R/fullProcess.R

Defines functions .checkFullProcess fullProcess.formula fullProcess.default fullProcess

Documented in fullProcess fullProcess.default fullProcess.formula

#' Run hierarchical clustering following by a group-lasso on all the different partition and a hierarchical testing procedure. 
#' Only for linear regression problem.
#'
#' @title Full process of MLGL
#'
#' @author Quentin Grimonprez
#' @param X matrix of size n*p
#' @param y vector of size n.
#' @param hc output of \code{\link{hclust}} function. If not provided, \code{\link{hclust}} is run with ward.D2 method.

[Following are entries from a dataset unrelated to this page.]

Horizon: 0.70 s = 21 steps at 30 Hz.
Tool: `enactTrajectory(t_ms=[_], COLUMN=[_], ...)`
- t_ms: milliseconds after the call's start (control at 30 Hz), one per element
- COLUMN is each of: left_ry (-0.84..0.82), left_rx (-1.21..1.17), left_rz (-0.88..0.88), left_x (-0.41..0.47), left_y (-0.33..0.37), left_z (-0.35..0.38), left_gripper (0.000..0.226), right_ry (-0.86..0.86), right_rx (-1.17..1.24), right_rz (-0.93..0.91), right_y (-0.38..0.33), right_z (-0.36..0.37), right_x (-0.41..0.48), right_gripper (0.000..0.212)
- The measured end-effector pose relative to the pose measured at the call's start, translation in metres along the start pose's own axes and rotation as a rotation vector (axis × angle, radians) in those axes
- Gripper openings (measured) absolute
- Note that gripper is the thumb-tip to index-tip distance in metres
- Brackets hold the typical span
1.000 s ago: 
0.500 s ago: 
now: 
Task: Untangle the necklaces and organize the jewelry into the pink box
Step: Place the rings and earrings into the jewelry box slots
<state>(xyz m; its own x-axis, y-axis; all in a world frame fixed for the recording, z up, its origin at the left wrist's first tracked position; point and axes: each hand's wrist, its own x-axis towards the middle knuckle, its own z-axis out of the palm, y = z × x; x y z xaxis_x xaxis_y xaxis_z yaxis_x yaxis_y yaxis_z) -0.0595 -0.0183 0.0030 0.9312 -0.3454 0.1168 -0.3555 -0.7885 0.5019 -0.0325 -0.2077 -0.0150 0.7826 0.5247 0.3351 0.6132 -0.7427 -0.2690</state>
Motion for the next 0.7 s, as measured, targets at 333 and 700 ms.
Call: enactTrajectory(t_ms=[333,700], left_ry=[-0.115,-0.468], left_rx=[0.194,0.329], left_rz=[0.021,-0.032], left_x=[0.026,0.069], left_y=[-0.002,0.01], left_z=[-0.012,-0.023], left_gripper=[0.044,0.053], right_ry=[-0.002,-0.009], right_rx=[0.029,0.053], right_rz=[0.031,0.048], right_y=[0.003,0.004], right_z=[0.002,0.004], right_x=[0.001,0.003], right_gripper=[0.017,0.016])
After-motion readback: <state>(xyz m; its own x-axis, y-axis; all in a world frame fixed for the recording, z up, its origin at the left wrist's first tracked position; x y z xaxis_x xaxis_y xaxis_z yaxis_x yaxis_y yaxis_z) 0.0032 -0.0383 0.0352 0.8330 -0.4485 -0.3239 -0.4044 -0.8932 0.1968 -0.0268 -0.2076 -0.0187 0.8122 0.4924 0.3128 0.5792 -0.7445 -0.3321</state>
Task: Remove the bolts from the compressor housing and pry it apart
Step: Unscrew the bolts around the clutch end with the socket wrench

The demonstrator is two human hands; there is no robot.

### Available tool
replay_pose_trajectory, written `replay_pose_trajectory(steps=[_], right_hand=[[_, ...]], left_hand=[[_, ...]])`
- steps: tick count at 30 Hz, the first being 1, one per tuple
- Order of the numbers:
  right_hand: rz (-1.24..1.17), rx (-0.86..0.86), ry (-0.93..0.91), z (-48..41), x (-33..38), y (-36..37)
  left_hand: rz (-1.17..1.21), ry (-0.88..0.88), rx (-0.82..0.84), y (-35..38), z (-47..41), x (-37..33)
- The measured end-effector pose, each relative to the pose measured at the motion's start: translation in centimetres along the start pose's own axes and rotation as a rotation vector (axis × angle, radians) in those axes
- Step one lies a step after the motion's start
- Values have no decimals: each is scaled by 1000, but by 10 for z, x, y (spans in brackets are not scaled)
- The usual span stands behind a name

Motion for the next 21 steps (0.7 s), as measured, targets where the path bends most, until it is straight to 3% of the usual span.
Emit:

User 
#' can also provide the desired method: "single", "complete", "average", "mcquitty", "ward.D", "ward.D2", "centroid", "median".
#' @param control either "FDR" or "FWER"
#' @param alpha control level for testing procedure
#' @param test test used in the testing procedure. Default is \link{partialFtest}
#' @param fractionSampleMLGL a real between 0 and 1: the fraction of individuals to use in the sample for MLGL (see Details).
#' @param BHclust number of replicates for computing the distance matrix for the hierarchical clustering tree
#' @param nCore number of cores used for distance computation. Use all cores by default.
#' @param addRoot If TRUE, add a common root containing all the groups
#' @param Shaffer If TRUE, a Shaffer correction is performed (only if control = "FWER")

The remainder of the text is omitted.